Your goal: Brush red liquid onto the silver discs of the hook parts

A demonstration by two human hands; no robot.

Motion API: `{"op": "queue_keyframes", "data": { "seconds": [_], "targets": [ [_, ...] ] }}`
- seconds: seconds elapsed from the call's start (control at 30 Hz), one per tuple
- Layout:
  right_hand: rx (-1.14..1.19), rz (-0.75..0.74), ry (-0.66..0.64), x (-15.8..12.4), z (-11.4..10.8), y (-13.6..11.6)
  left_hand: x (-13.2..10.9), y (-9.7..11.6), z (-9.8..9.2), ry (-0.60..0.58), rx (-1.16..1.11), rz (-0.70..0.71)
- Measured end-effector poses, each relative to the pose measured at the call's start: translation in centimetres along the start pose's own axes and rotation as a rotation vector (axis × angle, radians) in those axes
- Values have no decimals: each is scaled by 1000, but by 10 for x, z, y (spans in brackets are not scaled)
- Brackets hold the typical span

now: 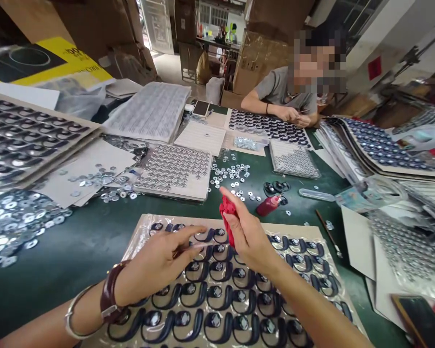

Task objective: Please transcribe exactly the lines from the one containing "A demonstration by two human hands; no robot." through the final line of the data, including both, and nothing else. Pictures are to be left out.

Output of the exercise:
A demonstration by two human hands; no robot.

Motion API: `{"op": "queue_keyframes", "data": { "seconds": [_], "targets": [ [_, ...] ] }}`
- seconds: seconds elapsed from the call's start (control at 30 Hz), one per tuple
- Layout:
  right_hand: rx (-1.14..1.19), rz (-0.75..0.74), ry (-0.66..0.64), x (-15.8..12.4), z (-11.4..10.8), y (-13.6..11.6)
  left_hand: x (-13.2..10.9), y (-9.7..11.6), z (-9.8..9.2), ry (-0.60..0.58), rx (-1.16..1.11), rz (-0.70..0.71)
- Measured end-effector poses, each relative to the pose measured at the call's start: translation in centimetres along the start pose's own axes and rotation as a rotation vector (axis × angle, radians) in those axes
- Values have no decimals: each is scaled by 1000, but by 10 for x, z, y (spans in brackets are not scaled)
- Brackets hold the typical span

now: 

Nothing else belongs to this exercise.